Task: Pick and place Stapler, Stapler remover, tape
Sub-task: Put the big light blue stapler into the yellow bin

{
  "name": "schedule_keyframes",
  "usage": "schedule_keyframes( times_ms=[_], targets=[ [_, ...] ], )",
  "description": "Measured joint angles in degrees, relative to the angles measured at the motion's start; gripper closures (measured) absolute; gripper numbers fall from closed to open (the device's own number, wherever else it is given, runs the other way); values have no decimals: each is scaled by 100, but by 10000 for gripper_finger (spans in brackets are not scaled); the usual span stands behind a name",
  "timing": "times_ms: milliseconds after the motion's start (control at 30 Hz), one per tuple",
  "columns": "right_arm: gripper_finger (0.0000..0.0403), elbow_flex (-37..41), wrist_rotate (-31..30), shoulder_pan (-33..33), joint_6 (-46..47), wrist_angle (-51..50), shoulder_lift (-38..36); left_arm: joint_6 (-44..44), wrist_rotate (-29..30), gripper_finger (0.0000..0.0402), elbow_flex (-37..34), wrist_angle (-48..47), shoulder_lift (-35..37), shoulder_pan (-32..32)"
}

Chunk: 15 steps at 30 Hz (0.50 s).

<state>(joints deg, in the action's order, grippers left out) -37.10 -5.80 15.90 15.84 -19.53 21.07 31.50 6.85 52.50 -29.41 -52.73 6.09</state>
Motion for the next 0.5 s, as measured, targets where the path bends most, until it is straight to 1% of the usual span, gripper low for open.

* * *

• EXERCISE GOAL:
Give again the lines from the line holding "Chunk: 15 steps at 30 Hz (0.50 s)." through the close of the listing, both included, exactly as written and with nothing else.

• SOLUTION TO THE EXERCISE:
Chunk: 15 steps at 30 Hz (0.50 s).

<state>(joints deg, in the action's order, grippers left out) -37.10 -5.80 15.90 15.84 -19.53 21.07 31.50 6.85 52.50 -29.41 -52.73 6.09</state>
Motion for the next 0.5 s, as measured, targets where the path bends most, until it is straight to 1% of the usual span, gripper low for open.

This is the complete answer to the exercise.